Transparency, honesty and accountability are critical to rebuilding trust and will be central to my community safety strategy. My ideas for action include:
- Deploying the right responder for each situation. We need a broad array of police and non-police personnel and approaches.
- Building police culture around national best practices, transparency and accountability. Embrace a culture of continuous improvement and peer learning in our public safety agencies.
- Investing in community, crime prevention and restorative practices. Access to a good education, economic opportunity, housing and health care are all critical to community safety. My focus will be as much on these drivers of safety as on emergency response.
Violent crime has increased almost 40% since 2019 from 5,118 to 7,070 incidents in 2022.
The number of homicides increased 55% from 60 in 2019 to 93 in 2021. There were 86 homicides in 2022.
Property crime has also catapulted (over a 60% increase) since 2019 with 16,388 additional reports of property crimes in 2022. (27,206 property crimes in 2019; 43,594 property crimes in 2022).

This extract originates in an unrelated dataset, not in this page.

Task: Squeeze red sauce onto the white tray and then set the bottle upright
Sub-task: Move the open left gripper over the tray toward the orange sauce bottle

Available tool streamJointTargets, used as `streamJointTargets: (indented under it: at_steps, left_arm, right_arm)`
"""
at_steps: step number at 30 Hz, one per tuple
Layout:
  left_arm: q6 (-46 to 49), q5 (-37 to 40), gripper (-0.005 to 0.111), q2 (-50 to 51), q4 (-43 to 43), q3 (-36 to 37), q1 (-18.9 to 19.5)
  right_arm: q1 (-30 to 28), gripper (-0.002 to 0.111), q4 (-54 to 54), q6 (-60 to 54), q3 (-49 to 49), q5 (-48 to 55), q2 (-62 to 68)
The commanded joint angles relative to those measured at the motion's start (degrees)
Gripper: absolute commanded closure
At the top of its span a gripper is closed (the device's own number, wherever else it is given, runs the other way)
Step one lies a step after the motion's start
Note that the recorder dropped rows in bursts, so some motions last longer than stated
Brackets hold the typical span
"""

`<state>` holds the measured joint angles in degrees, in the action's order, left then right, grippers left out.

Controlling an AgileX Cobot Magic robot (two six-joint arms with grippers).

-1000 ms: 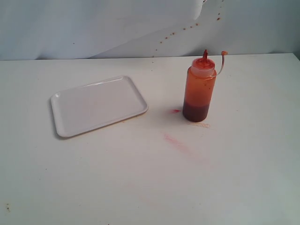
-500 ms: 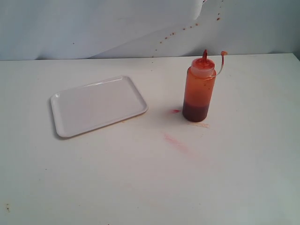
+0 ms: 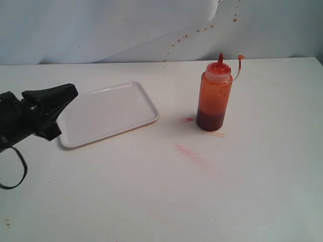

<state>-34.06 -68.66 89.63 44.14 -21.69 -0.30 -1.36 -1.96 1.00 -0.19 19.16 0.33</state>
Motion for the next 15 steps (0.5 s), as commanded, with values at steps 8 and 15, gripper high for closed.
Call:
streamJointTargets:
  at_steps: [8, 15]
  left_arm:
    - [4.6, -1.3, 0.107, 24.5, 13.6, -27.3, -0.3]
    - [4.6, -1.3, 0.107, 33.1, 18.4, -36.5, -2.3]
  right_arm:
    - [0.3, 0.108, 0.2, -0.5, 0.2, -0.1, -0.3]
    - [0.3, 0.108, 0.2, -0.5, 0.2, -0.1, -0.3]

Colorado has the highest rate of stolen cars in the nation today. Denver’s annual rate of stolen cars has increased over 80% in the last few years (5,335 in 2019 to 14,741 in 2022).
Evaluation of the STAR program found that in the neighborhoods that STAR was piloted, lower-level crimes fell by 34%, fewer citations were issued and people were less likely to reoffend with an estimated 1,400 fewer criminal offenses in Denver because of the program
Gun violence has decreased in some hot spots in Denver, but it is still far too high with at least 239 individuals injured by guns in 2022.
Denver’s 2023 budget added 43 uniform officer positions to the 1,464 uniform positions appropriated in 2022, authorizing the hiring of 188 recruits.
Deaths in Denver related to opioids – including fentanyl, a powerful synthetic opioid that is up to 50 times more potent than heroine – increased by 308% between 2019 and 2021.